Work to be completed
Copy out the data in full, keeping each line exactly as it reads.

--- Data section ---

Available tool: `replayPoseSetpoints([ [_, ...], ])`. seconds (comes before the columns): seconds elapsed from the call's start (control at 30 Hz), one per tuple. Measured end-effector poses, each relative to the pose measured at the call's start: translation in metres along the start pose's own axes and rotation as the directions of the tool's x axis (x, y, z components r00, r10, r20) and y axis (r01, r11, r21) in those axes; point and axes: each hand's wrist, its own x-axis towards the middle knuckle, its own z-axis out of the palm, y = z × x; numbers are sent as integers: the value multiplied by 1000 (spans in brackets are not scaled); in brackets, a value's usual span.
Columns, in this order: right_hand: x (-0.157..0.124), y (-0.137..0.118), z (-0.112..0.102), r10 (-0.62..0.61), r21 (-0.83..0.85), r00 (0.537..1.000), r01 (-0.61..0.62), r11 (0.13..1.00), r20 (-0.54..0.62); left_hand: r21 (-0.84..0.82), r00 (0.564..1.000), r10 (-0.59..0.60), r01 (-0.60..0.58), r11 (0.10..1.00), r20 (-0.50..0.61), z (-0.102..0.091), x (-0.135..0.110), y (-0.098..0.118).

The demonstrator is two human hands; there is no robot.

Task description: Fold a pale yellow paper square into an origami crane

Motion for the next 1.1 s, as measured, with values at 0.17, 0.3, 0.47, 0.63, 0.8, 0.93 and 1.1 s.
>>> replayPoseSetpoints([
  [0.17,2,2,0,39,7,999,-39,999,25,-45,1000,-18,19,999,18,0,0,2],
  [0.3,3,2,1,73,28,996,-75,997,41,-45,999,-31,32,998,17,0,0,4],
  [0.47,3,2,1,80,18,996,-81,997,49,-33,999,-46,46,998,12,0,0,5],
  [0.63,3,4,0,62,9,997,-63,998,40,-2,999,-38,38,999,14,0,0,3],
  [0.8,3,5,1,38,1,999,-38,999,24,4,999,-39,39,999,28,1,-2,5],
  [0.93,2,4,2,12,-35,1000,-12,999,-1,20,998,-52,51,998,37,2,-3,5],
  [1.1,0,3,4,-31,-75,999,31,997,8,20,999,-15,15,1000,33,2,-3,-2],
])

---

Answer to the exercise
Available tool: `replayPoseSetpoints([ [_, ...], ])`. seconds (comes before the columns): seconds elapsed from the call's start (control at 30 Hz), one per tuple. Measured end-effector poses, each relative to the pose measured at the call's start: translation in metres along the start pose's own axes and rotation as the directions of the tool's x axis (x, y, z components r00, r10, r20) and y axis (r01, r11, r21) in those axes; point and axes: each hand's wrist, its own x-axis towards the middle knuckle, its own z-axis out of the palm, y = z × x; numbers are sent as integers: the value multiplied by 1000 (spans in brackets are not scaled); in brackets, a value's usual span.
Columns, in this order: right_hand: x (-0.157..0.124), y (-0.137..0.118), z (-0.112..0.102), r10 (-0.62..0.61), r21 (-0.83..0.85), r00 (0.537..1.000), r01 (-0.61..0.62), r11 (0.13..1.00), r20 (-0.54..0.62); left_hand: r21 (-0.84..0.82), r00 (0.564..1.000), r10 (-0.59..0.60), r01 (-0.60..0.58), r11 (0.10..1.00), r20 (-0.50..0.61), z (-0.102..0.091), x (-0.135..0.110), y (-0.098..0.118).

The demonstrator is two human hands; there is no robot.

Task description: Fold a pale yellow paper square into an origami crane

Motion for the next 1.1 s, as measured, with values at 0.17, 0.3, 0.47, 0.63, 0.8, 0.93 and 1.1 s.
>>> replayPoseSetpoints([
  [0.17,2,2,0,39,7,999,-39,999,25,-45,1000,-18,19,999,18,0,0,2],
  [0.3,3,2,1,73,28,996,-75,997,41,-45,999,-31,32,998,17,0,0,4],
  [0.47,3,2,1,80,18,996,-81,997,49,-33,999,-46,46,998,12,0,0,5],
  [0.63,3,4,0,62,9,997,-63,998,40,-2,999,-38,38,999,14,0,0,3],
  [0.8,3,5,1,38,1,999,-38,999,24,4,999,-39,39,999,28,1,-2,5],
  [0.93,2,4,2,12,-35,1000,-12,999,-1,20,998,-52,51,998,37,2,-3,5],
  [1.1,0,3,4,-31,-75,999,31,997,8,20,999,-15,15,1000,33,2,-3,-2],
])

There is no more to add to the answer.